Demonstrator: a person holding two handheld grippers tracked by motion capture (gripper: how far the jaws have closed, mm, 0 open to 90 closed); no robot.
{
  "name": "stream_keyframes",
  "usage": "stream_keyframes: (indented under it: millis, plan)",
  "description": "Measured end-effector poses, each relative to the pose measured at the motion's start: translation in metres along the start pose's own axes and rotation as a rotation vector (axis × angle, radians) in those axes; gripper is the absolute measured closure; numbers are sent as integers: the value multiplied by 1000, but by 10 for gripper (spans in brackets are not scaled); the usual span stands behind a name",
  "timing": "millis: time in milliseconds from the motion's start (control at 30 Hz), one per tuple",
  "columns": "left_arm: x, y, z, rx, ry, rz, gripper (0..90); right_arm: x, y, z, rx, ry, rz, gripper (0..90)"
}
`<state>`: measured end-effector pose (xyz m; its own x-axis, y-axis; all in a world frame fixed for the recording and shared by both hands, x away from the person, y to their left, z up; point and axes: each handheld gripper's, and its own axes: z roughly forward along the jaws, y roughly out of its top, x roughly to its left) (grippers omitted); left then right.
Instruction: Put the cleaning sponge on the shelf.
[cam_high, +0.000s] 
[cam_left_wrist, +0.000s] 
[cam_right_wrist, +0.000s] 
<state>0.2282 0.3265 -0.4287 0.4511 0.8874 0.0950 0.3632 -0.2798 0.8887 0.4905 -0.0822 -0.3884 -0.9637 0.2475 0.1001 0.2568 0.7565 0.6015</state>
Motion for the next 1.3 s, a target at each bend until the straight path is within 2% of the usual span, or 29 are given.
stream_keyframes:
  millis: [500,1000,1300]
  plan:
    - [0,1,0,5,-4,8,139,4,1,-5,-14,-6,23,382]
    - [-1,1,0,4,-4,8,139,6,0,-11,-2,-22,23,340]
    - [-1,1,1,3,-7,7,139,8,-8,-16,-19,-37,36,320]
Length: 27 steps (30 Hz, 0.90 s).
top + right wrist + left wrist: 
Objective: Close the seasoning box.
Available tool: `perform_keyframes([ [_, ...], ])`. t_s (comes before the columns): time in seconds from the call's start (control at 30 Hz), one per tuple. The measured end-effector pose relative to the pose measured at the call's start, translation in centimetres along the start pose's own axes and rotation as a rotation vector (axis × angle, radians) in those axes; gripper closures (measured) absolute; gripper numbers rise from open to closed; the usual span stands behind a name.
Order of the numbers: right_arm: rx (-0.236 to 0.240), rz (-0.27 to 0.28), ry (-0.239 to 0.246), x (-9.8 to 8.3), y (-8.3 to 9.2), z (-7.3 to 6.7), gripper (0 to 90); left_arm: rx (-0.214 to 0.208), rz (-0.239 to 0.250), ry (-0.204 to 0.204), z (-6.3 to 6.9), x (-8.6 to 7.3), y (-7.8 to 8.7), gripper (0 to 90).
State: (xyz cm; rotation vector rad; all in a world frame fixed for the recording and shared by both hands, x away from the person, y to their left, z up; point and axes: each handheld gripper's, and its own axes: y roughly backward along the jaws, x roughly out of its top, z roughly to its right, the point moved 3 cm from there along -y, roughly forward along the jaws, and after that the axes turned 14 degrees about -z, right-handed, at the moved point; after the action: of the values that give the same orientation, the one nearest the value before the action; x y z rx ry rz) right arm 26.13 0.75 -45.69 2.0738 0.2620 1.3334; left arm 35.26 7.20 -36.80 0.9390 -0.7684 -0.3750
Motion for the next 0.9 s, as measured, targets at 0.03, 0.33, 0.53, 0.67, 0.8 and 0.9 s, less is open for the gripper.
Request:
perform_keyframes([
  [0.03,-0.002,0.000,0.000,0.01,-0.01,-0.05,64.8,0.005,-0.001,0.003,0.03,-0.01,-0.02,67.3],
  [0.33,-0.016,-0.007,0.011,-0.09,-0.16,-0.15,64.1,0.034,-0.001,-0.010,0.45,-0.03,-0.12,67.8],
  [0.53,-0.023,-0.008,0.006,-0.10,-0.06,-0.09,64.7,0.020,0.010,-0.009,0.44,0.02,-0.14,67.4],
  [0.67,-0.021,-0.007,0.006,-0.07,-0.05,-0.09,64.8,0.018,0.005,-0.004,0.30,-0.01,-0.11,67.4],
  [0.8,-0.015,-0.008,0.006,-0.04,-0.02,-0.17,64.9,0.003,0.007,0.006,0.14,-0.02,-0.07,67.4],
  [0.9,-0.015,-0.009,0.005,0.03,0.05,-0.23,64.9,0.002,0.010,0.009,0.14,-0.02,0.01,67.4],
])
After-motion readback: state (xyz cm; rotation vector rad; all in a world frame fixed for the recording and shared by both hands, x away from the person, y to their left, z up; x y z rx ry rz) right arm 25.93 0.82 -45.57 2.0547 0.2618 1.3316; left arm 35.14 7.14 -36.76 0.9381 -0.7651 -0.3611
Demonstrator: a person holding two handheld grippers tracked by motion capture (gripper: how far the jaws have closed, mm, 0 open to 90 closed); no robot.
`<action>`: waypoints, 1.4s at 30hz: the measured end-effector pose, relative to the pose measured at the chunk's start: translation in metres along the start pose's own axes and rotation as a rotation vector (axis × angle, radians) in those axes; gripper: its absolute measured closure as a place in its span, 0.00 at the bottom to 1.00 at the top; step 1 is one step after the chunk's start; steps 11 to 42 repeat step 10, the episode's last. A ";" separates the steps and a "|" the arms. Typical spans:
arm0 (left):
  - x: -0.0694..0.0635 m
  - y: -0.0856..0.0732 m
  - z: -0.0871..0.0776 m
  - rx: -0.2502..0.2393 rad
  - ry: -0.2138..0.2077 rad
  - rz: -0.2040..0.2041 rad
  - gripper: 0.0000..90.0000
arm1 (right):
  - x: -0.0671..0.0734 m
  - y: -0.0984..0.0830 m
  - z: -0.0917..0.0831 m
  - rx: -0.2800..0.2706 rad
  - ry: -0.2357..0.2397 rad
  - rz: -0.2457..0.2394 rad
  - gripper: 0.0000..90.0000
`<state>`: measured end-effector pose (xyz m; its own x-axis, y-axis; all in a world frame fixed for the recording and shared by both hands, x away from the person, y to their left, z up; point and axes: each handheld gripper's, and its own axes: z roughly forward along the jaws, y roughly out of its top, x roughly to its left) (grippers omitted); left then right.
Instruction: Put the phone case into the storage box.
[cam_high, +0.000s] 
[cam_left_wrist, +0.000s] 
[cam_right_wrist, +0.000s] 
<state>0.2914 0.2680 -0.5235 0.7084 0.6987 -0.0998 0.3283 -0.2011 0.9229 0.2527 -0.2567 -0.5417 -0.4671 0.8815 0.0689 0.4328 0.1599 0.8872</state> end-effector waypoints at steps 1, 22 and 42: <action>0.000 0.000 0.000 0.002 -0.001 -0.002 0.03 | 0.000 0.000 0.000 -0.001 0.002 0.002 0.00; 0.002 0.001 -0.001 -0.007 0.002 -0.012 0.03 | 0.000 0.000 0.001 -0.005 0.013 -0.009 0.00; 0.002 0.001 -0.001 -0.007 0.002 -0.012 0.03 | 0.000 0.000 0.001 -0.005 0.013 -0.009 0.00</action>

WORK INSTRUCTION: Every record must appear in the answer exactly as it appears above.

YOUR SOLUTION:
Demonstrator: a person holding two handheld grippers tracked by motion capture (gripper: how far the jaws have closed, mm, 0 open to 90 closed); no robot.
{
  "name": "stream_keyframes",
  "usage": "stream_keyframes: (indented under it: millis, plan)",
  "description": "Measured end-effector poses, each relative to the pose measured at the motion's start: translation in metres along the start pose's own axes and rotation as a rotation vector (axis × angle, radians) in those axes; gripper is the absolute measured closure; numbers are sent as integers: the value multiplied by 1000, but by 10 for gripper (spans in brackets are not scaled); the usual span stands behind a name",
  "timing": "millis: time in milliseconds from the motion's start (control at 30 Hz), one per tuple",
  "columns": "left_arm: x, y, z, rx, ry, rz, gripper (0..90); right_arm: x, y, z, rx, ry, rz, gripper (0..90)"
}
`<state>`: measured end-effector pose (xyz m; its own x-axis, y-axis; all in a world frame fixed for the recording and shared by both hands, x away from the person, y to their left, z up; point and axes: each handheld gripper's, and its own axes: z roughly forward along the jaws, y roughly out of its top, x roughly to its left) (grippers omitted); left then right.
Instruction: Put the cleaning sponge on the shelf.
[cam_high, +0.000s] 
[cam_left_wrist, +0.000s] 
[cam_right_wrist, +0.000s] 
<state>0.2282 0.3265 -0.4287 0.4511 0.8874 0.0950 0.3632 -0.2798 0.8887 0.4905 -0.0822 -0.3884 -0.9637 0.2475 0.1001 0.2568 0.7565 0.6015</state>
Motion for the next 1.3 s, a target at each bend until the straight path is within 2% of the usual span, or 29 are given.
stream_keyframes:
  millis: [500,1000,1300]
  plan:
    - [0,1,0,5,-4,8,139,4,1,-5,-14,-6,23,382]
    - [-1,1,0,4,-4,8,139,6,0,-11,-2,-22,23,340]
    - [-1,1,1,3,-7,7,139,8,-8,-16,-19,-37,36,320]
Length: 27 steps (30 Hz, 0.90 s).
top + right wrist + left wrist: 
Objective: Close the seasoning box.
Available tool: `perform_keyframes([ [_, ...], ])`. t_s (comes before the columns): time in seconds from the call's start (control at 30 Hz), one per tuple. The measured end-effector pose relative to the pose measured at the call's start, translation in centimetres along the start pose's own axes and rotation as a rotation vector (axis × angle, radians) in those axes; gripper closures (measured) absolute; gripper numbers rise from open to closed; the usual span stands behind a name.
Order of the numbers: right_arm: rx (-0.236 to 0.240), rz (-0.27 to 0.28), ry (-0.239 to 0.246), x (-9.8 to 8.3), y (-8.3 to 9.2), z (-7.3 to 6.7), gripper (0 to 90); left_arm: rx (-0.214 to 0.208), rz (-0.239 to 0.250), ry (-0.204 to 0.204), z (-6.3 to 6.9), x (-8.6 to 7.3), y (-7.8 to 8.7), gripper (0 to 90).
State: (xyz cm; rotation vector rad; all in a world frame fixed for the recording and shared by both hands, x away from the person, y to their left, z up; point and axes: each handheld gripper's, and its own axes: y roughly backward along the jaws, x roughly out of its top, z roughly to its right, the point moved 3 cm from there along -y, roughly forward along the jaws, and after that the axes turned 14 degrees about -z, right-handed, at the moved point; after the action: of the values that give the same orientation, the one nearest the value before the action; x y z rx ry rz) right arm 26.13 0.75 -45.69 2.0738 0.2620 1.3334; left arm 35.26 7.20 -36.80 0.9390 -0.7684 -0.3750
Motion for the next 0.9 s, as measured, targets at 0.03, 0.33, 0.53, 0.67, 0.8 and 0.9 s, less is open for the gripper.
Request:
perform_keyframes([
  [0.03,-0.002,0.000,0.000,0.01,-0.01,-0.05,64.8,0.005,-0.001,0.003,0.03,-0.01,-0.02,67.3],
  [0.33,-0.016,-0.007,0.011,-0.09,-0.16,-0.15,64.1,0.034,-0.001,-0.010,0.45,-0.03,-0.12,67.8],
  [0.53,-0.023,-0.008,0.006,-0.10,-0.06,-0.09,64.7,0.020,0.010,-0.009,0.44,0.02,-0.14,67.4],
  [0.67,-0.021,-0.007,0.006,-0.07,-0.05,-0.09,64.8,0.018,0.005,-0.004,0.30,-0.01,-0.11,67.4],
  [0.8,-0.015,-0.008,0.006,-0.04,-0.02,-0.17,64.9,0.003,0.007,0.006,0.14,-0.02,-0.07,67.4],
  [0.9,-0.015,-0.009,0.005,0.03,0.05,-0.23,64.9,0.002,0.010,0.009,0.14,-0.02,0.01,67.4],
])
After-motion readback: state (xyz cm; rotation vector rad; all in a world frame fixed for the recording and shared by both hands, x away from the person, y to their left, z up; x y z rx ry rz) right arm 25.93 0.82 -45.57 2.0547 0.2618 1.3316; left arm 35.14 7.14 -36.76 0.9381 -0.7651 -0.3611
Demonstrator: a person holding two handheld grippers tracked by motion capture (gripper: how far the jaws have closed, mm, 0 open to 90 closed); no robot.
`<action>`: waypoints, 1.4s at 30hz: the measured end-effector pose, relative to the pose measured at the chunk's start: translation in metres along the start pose's own axes and rotation as a rotation vector (axis × angle, radians) in those axes; gripper: its absolute measured closure as a place in its span, 0.00 at the bottom to 1.00 at the top; step 1 is one step after the chunk's start; steps 11 to 42 repeat step 10, the episode's last. A ";" separates the steps and a "|" the arms. Typical spans:
arm0 (left):
  - x: -0.0694..0.0635 m
  - y: -0.0856..0.0732 m
  - z: -0.0871..0.0776 m
  - rx: -0.2502..0.2393 rad
  - ry: -0.2138..0.2077 rad
  - rz: -0.2040..0.2041 rad
  - gripper: 0.0000..90.0000
arm1 (right):
  - x: -0.0671..0.0734 m
  - y: -0.0984..0.0830 m
  - z: -0.0917..0.0831 m
  - rx: -0.2800..0.2706 rad
  - ry: -0.2357..0.2397 rad
  - rz: -0.2457..0.2394 rad
  - gripper: 0.0000..90.0000
`<state>`: measured end-effector pose (xyz m; its own x-axis, y-axis; all in a world frame fixed for the recording and shared by both hands, x away from the person, y to their left, z up; point and axes: each handheld gripper's, and its own axes: z roughly forward along the jaws, y roughly out of its top, x roughly to its left) (grippers omitted); left then right.
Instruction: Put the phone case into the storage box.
[cam_high, +0.000s] 
[cam_left_wrist, +0.000s] 
[cam_right_wrist, +0.000s] 
<state>0.2914 0.2680 -0.5235 0.7084 0.6987 -0.0998 0.3283 -0.2011 0.9229 0.2527 -0.2567 -0.5417 -0.4671 0.8815 0.0689 0.4328 0.1599 0.8872</state> end-effector waypoints at steps 1, 22 and 42: <action>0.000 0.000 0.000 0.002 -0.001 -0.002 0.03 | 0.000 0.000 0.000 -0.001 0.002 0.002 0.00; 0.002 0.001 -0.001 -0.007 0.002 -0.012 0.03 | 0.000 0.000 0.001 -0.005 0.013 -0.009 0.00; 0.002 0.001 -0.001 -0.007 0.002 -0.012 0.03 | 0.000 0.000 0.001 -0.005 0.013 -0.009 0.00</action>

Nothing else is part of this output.